REQUIRED WORK: The required output is the complete listing, copied word for word.
*** Begin section ***
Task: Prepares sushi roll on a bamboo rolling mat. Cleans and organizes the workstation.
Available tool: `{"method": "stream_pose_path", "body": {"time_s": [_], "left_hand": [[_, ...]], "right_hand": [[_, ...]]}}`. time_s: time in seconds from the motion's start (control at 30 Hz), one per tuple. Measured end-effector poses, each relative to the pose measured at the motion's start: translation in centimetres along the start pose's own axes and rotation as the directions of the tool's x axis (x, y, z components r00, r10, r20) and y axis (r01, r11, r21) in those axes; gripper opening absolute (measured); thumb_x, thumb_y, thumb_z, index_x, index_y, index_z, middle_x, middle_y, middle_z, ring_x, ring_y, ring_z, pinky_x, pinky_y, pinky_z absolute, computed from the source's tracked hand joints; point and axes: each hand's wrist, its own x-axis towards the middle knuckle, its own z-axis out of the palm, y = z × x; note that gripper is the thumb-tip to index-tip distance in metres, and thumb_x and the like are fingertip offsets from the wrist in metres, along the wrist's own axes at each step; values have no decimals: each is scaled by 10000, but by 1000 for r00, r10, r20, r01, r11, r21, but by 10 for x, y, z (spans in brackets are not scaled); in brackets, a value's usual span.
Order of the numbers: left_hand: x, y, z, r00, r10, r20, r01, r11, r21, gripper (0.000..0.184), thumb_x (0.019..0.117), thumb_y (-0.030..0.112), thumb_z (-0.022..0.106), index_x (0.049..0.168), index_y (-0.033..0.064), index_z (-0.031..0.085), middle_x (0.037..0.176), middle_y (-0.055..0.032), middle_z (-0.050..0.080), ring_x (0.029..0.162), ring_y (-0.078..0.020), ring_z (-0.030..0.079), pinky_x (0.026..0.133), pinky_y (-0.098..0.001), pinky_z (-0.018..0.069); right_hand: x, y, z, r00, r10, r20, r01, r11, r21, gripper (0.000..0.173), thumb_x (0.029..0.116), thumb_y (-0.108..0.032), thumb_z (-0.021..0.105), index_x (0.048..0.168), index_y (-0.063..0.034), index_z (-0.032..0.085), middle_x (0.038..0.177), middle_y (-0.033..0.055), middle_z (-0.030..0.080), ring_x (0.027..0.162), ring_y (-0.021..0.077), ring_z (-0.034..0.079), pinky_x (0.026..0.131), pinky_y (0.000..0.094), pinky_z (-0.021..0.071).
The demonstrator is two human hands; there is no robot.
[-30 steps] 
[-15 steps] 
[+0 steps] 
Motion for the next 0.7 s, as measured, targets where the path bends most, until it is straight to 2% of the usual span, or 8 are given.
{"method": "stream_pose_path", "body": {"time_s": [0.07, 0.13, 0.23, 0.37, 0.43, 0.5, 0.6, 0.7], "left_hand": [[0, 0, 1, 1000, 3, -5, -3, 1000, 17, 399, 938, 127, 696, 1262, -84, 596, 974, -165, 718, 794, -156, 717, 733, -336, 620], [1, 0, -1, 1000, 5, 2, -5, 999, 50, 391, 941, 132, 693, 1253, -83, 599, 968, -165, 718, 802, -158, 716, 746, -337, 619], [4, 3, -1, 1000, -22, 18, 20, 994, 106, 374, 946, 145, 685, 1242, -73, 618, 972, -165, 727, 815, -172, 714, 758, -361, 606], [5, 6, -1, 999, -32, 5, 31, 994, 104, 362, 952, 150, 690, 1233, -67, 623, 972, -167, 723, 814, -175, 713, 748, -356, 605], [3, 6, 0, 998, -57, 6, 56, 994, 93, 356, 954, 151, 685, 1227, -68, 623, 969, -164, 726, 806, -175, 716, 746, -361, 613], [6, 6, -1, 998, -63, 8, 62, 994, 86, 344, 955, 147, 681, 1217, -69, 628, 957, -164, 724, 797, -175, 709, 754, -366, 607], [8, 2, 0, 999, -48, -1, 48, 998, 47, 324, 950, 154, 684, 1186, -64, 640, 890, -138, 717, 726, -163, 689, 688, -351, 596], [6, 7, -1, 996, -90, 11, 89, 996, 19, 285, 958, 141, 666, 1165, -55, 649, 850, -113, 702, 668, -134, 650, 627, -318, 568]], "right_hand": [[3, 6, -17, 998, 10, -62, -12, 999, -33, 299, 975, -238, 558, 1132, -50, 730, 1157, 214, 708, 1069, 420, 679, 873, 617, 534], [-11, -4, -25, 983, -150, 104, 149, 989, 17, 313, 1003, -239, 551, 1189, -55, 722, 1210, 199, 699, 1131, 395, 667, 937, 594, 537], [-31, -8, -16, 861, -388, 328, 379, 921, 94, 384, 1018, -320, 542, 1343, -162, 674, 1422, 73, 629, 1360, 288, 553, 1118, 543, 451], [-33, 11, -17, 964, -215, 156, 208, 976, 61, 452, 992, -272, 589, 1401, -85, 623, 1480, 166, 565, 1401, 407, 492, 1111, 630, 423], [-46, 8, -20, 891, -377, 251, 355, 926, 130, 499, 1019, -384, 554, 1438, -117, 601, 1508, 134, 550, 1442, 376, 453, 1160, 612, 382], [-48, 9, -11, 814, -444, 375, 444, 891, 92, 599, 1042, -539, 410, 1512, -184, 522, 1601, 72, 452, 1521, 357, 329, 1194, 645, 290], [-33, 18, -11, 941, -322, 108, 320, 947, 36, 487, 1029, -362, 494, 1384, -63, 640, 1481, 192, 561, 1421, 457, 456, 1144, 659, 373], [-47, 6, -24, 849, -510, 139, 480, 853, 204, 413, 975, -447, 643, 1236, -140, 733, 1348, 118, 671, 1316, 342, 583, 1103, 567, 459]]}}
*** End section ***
YOUR SOLUTION:
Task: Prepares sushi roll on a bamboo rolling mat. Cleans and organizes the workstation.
Available tool: `{"method": "stream_pose_path", "body": {"time_s": [_], "left_hand": [[_, ...]], "right_hand": [[_, ...]]}}`. time_s: time in seconds from the motion's start (control at 30 Hz), one per tuple. Measured end-effector poses, each relative to the pose measured at the motion's start: translation in centimetres along the start pose's own axes and rotation as the directions of the tool's x axis (x, y, z components r00, r10, r20) and y axis (r01, r11, r21) in those axes; gripper opening absolute (measured); thumb_x, thumb_y, thumb_z, index_x, index_y, index_z, middle_x, middle_y, middle_z, ring_x, ring_y, ring_z, pinky_x, pinky_y, pinky_z absolute, computed from the source's tracked hand joints; point and axes: each hand's wrist, its own x-axis towards the middle knuckle, its own z-axis out of the palm, y = z × x; note that gripper is the thumb-tip to index-tip distance in metres, and thumb_x and the like are fingertip offsets from the wrist in metres, along the wrist's own axes at each step; values have no decimals: each is scaled by 10000, but by 1000 for r00, r10, r20, r01, r11, r21, but by 10 for x, y, z (spans in brackets are not scaled); in brackets, a value's usual span.
Order of the numbers: left_hand: x, y, z, r00, r10, r20, r01, r11, r21, gripper (0.000..0.184), thumb_x (0.019..0.117), thumb_y (-0.030..0.112), thumb_z (-0.022..0.106), index_x (0.049..0.168), index_y (-0.033..0.064), index_z (-0.031..0.085), middle_x (0.037..0.176), middle_y (-0.055..0.032), middle_z (-0.050..0.080), ring_x (0.029..0.162), ring_y (-0.078..0.020), ring_z (-0.030..0.079), pinky_x (0.026..0.133), pinky_y (-0.098..0.001), pinky_z (-0.018..0.069); right_hand: x, y, z, r00, r10, r20, r01, r11, r21, gripper (0.000..0.173), thumb_x (0.029..0.116), thumb_y (-0.108..0.032), thumb_z (-0.021..0.105), index_x (0.048..0.168), index_y (-0.063..0.034), index_z (-0.032..0.085), middle_x (0.038..0.177), middle_y (-0.033..0.055), middle_z (-0.030..0.080), ring_x (0.027..0.162), ring_y (-0.021..0.077), ring_z (-0.034..0.079), pinky_x (0.026..0.131), pinky_y (0.000..0.094), pinky_z (-0.021..0.071).
The demonstrator is two human hands; there is no robot.
[-30 steps] 
[-15 steps] 
[+0 steps] 
Motion for the next 0.7 s, as measured, targets where the path bends most, until it is straight to 2% of the usual span, or 8 are given.
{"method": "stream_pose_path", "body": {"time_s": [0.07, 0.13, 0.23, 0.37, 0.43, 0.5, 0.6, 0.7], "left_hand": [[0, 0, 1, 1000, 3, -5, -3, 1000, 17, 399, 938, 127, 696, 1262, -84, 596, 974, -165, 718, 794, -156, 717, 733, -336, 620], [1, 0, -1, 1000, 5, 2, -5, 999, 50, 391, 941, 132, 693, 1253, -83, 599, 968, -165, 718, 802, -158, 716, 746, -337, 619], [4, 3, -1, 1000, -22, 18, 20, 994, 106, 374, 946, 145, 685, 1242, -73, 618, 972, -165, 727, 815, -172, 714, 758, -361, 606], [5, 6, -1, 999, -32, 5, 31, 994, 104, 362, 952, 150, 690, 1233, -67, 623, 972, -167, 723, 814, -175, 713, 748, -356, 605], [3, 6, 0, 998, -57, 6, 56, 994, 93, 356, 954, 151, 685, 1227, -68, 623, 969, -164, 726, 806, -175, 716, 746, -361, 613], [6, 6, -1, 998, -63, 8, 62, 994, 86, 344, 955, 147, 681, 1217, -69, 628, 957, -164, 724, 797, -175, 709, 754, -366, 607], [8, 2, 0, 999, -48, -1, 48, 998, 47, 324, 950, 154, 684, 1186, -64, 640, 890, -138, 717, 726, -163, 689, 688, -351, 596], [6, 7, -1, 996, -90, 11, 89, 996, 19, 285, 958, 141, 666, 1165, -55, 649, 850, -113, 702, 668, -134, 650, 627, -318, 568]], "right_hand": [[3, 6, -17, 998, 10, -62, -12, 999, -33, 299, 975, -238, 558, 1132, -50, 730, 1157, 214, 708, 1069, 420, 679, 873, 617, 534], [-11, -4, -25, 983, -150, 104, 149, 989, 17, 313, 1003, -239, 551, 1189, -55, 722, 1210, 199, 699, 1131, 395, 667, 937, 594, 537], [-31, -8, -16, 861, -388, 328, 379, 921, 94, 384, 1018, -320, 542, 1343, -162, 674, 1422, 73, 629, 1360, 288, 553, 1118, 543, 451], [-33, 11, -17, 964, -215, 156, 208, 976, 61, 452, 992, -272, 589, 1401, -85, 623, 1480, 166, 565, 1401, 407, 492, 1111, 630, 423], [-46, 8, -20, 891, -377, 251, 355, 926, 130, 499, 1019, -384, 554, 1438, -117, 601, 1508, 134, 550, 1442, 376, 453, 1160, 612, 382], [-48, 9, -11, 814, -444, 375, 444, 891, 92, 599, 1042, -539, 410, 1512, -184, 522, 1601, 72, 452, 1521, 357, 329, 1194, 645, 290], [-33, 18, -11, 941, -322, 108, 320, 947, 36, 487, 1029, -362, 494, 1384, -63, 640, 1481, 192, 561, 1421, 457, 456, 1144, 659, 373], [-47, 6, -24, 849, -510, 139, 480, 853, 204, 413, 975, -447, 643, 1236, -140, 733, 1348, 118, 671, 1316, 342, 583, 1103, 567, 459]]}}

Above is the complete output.